Fioretti is sounding the alarm — and pushing the Department of Streets and Sanitation to start using “liquid rodent sterilization bait” pioneered in New York City — amid fear that Chicago’s rat population will explode during the spring thaw.

The alderman said he saw rats over the last week, after temperatures finally climbed above freezing.

“I was going down Lake Street in the 1500 block and saw a whole crew of them scurrying into buildings. I saw them on the West Side yesterday doing my drive-around. I was up in the Gold Coast area and saw them. When you have that number of sightings in a limited period of time, we’ve got a problem,” Fioretti said.

“Yes, we’ve got all sorts of problems. But this affects the quality of life,” he said. “We’ve got to be aggressive in our city. We’re clearly not doing that. With this kind of winter, we haven’t been able to bait.”

Pointing to a recent article in Animal Planet magazine that pegged Chicago as the “No. 4 city with the most rats,” Fioretti is demanding that Chicago follow the Big Apple’s lead.

With help from a federal grant, New York City’s Metropolitan Transit Authority has been using a “rodent sterilization bait” known as ContraPest, which is touted for its ability to “accelerate the natural egg loss in female rats,” ultimately leading to what Fioretti calls “permanent, irreversible sterility.”

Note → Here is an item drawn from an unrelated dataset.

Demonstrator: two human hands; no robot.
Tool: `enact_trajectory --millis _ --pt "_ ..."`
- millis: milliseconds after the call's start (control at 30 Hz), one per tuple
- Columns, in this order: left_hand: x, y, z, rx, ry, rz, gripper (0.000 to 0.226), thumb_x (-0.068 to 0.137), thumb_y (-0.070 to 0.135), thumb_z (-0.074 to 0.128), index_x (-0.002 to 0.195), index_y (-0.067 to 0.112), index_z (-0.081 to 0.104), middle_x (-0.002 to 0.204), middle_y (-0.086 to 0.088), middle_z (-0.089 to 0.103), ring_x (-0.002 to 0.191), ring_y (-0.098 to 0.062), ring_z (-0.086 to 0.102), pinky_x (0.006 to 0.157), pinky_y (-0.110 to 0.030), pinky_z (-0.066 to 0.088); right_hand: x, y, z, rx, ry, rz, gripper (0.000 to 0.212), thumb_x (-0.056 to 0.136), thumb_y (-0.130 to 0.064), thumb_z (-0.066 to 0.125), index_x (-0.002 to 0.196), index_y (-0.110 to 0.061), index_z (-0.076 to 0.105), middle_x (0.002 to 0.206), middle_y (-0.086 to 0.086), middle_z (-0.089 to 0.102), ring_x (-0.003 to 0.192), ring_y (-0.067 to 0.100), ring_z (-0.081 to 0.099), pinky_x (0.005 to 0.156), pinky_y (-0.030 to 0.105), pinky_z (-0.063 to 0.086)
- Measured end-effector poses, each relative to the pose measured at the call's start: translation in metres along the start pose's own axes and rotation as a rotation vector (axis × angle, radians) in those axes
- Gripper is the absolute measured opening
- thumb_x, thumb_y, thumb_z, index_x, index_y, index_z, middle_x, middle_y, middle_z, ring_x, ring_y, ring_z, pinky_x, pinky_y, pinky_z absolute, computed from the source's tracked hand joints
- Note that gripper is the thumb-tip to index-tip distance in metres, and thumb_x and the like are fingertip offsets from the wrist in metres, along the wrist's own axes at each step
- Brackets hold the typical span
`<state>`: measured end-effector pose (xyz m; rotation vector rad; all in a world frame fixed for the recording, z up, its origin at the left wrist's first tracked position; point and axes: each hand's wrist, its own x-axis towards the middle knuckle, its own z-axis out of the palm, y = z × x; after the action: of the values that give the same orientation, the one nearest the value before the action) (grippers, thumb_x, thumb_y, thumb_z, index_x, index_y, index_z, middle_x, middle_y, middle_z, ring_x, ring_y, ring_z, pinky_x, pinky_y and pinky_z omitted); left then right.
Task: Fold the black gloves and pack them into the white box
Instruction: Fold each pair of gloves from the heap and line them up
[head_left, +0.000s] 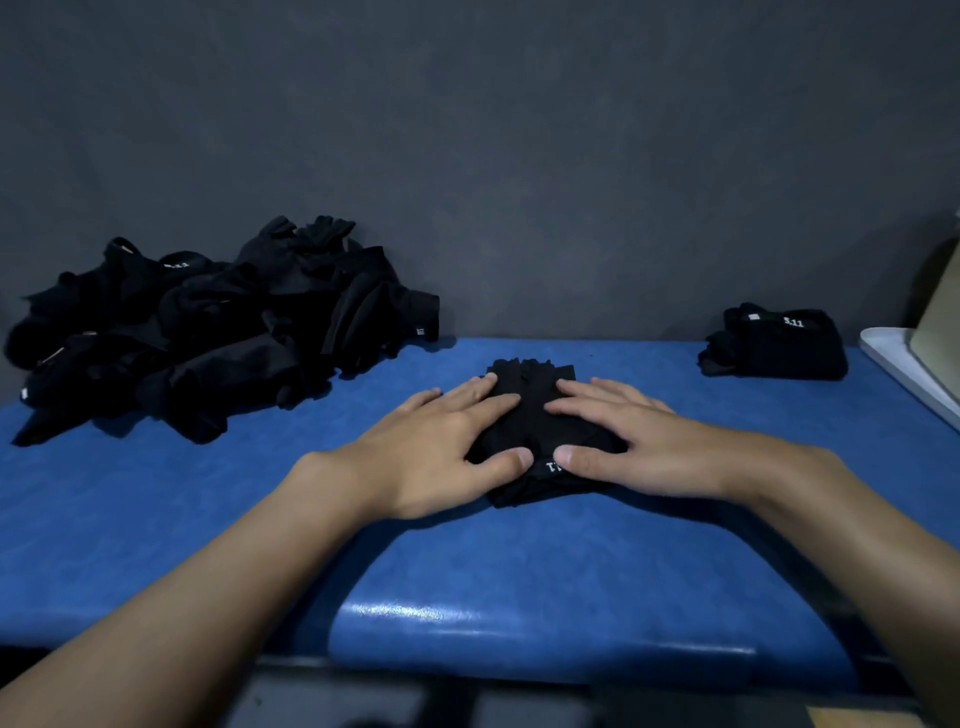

After meeting with SenesTech, an Arizona-based research firm that has been studying the “consumption and palatability of” the liquid bait, Fioretti said he’s convinced that it could work in Chicago.

SenesTech researchers reported that 51 percent of rats consumed the bait; 58 percent did so multiple times and, based on the trapping, there was a 43 percent reduction in the rat population in the trash room at New York’s Grand Central Station.

“If this technology can work in New York City, it can work here in Chicago,” Fioretti said.

Fioretti said he has approached Streets and Sanitation Commissioner Charles Williams about the idea of piloting the liquid bait in the 2nd Ward and, ultimately, using it citywide.

In an emailed statement, Streets and Sanitation spokeswoman Molly Poppe said: “The Department of Streets and Sanitation takes rodent control very seriously and is always looking for innovative ways to improve its service,. In 2014, calls from residents for rodent control services are down 53 percent over the same time last year, and the City recently launched an innovative preventive rodent baiting pilot that uses City data to predict rodent complaints and allows baiting crews to stop colonies from being established.

“We are meeting with SenesTech after studying the results of the pilot program launched by NYC’s Metropolitan Transit Authority, which provides positive initial data on different ways to combat rats. The meeting has been scheduled for some time, and we are going to explore how this product could work in Chicago,” the statement said.

The Chicago Sun-Times reported in December that the city was using predictive analytics to attack Chicago’s rat population.

The city’s Department of Innovation and Technology has identified 31 city service requests not directly related to rat sightings that trigger rodent control complaints.

They range from stray animal calls to vacant and abandoned buildings, missing or overflowing garbage carts and restaurant violations made within seven days in the same general area.

By scouring 311 service requests for those patterns on a daily basis, the city no longer has to wait until residents “smell a rat” or see one.

That allows Williams to dispatch one of about a dozen rodent control crews to start baiting before the population explosion.